New OAuth2AuthManager (#2244)

sungwy · kevinjqliu · Copilot · web-flow · commit bd5b8bac274c · 2025-08-15T16:53:47.000-04:00
# Rationale for this change New OAuth2Manager implementation that makes use of AuthManager and more closely follows https://datatracker.ietf.org/doc/html/rfc6749 recommendations. It injects the encoded secret into the `Basic ` header against the authentication server, as recommended by the RFC instead of injecting it into the request body, which is less secure. Proactively refreshes the access token by checking the expiration. # Are these changes tested? Yes, both in unit and integration tests. # Are there any user-facing changes?
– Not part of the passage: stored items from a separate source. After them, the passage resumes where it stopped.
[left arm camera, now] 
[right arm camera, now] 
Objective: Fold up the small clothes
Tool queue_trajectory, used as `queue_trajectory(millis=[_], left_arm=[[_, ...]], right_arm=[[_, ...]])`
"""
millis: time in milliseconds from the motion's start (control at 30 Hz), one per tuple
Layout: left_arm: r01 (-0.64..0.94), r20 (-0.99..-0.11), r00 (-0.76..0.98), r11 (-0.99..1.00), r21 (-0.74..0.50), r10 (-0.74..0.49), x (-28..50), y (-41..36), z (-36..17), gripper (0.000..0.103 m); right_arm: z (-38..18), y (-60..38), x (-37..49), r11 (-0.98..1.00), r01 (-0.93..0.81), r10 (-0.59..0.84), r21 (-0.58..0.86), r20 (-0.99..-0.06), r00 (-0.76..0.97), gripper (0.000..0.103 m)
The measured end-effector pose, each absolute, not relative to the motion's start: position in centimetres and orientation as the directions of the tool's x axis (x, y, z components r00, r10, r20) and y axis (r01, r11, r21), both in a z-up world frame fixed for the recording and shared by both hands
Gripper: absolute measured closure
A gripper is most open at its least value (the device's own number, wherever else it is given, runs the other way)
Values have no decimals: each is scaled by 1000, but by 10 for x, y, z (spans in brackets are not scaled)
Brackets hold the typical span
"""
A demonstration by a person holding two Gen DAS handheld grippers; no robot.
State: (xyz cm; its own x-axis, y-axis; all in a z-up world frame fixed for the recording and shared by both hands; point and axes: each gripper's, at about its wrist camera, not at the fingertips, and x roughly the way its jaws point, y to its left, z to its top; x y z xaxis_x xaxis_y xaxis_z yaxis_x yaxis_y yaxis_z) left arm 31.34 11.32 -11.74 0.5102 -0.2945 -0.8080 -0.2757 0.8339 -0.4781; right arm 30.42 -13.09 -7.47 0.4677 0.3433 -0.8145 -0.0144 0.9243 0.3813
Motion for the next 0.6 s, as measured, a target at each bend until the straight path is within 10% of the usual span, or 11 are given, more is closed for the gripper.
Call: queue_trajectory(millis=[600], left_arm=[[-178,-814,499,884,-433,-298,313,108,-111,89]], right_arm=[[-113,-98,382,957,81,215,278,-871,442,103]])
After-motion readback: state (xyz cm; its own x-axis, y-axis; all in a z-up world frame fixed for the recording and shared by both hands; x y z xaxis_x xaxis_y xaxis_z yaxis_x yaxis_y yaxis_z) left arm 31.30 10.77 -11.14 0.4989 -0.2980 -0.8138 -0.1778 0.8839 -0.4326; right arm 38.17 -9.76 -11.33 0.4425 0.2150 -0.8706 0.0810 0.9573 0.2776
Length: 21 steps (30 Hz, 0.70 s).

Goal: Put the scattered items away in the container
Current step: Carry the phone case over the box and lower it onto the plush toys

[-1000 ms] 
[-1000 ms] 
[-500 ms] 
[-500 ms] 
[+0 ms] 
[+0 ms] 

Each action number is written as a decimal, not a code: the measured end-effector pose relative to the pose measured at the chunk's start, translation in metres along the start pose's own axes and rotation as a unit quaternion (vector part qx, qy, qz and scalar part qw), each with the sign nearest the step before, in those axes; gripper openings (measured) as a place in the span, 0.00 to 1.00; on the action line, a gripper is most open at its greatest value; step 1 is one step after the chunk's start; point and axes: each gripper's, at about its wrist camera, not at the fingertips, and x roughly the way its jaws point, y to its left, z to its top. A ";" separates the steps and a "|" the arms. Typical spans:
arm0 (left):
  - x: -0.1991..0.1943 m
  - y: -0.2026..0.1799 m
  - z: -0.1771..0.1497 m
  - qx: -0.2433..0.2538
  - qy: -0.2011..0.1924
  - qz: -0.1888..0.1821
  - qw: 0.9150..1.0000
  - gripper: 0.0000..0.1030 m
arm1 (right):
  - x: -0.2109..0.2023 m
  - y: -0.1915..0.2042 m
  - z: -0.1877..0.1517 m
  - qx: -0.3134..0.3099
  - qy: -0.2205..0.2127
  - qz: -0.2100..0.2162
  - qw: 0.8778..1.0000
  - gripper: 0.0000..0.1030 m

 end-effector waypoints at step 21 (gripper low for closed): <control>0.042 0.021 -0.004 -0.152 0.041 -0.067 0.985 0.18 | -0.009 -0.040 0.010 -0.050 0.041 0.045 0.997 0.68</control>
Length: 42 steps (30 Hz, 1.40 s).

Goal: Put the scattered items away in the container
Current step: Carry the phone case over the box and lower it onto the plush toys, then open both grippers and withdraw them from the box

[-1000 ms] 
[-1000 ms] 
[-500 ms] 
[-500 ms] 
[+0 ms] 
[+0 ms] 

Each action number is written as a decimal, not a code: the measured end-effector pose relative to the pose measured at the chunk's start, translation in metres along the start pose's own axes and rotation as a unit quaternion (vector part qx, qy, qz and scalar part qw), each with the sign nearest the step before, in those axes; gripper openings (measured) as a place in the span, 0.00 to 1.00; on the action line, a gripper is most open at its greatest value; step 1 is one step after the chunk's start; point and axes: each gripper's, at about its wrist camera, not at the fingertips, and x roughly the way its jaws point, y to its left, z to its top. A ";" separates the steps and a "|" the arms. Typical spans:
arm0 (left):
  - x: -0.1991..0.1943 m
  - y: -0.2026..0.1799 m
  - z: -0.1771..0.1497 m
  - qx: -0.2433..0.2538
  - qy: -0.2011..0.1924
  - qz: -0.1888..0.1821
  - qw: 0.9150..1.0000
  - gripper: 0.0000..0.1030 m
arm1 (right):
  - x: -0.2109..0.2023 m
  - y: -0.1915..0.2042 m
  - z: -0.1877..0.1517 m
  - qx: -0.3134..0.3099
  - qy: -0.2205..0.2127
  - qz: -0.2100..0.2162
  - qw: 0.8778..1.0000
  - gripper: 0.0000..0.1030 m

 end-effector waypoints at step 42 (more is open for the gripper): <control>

No, this is a new feature.  --------- Co-authored-by: Kevin Liu <kevin.jq.liu@gmail.com> Co-authored-by: Kevin Liu <kevinjqliu@users.noreply.github.com> Co-authored-by: Copilot <175728472+Copilot@users.noreply.github.com>
diff --git a/mkdocs/docs/configuration.md b/mkdocs/docs/configuration.md
@@ -388,6 +388,7 @@ The RESTCatalog supports pluggable authentication via the `auth` configuration b
 
 - `noop`: No authentication (no Authorization header sent).
 - `basic`: HTTP Basic authentication.
+- `oauth2`: OAuth2 client credentials flow.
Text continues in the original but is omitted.